— What you should do —
What lines of the listing include the string "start"? Show them all.

=======

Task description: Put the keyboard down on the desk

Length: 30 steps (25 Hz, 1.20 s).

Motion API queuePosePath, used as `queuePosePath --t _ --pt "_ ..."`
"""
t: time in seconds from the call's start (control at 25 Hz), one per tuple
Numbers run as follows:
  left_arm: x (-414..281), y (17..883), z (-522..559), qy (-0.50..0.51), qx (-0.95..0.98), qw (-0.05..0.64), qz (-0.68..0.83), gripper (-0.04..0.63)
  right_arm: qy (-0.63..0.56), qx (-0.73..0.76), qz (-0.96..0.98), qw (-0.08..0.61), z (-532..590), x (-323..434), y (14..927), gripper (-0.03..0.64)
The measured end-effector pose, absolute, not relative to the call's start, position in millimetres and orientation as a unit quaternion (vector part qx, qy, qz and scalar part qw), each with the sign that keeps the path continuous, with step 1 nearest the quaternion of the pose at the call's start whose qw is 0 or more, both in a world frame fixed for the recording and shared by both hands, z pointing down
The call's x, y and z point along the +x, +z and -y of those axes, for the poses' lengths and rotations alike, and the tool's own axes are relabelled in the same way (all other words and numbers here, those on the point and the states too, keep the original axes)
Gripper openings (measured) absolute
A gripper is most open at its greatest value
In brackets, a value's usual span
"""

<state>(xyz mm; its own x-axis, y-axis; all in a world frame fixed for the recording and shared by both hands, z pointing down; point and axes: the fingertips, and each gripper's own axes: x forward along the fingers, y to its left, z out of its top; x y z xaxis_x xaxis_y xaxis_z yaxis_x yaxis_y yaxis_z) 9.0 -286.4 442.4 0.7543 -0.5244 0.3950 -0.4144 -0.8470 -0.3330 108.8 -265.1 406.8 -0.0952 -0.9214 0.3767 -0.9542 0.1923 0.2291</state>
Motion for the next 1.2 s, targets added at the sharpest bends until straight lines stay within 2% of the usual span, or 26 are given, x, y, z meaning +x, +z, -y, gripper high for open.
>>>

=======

— Output below —
t: time in seconds from the call's start (control at 25 Hz), one per tuple
The measured end-effector pose, absolute, not relative to the call's start, position in millimetres and orientation as a unit quaternion (vector part qx, qy, qz and scalar part qw), each with the sign that keeps the path continuous, with step 1 nearest the quaternion of the pose at the call's start whose qw is 0 or more, both in a world frame fixed for the recording and shared by both hands, z pointing down

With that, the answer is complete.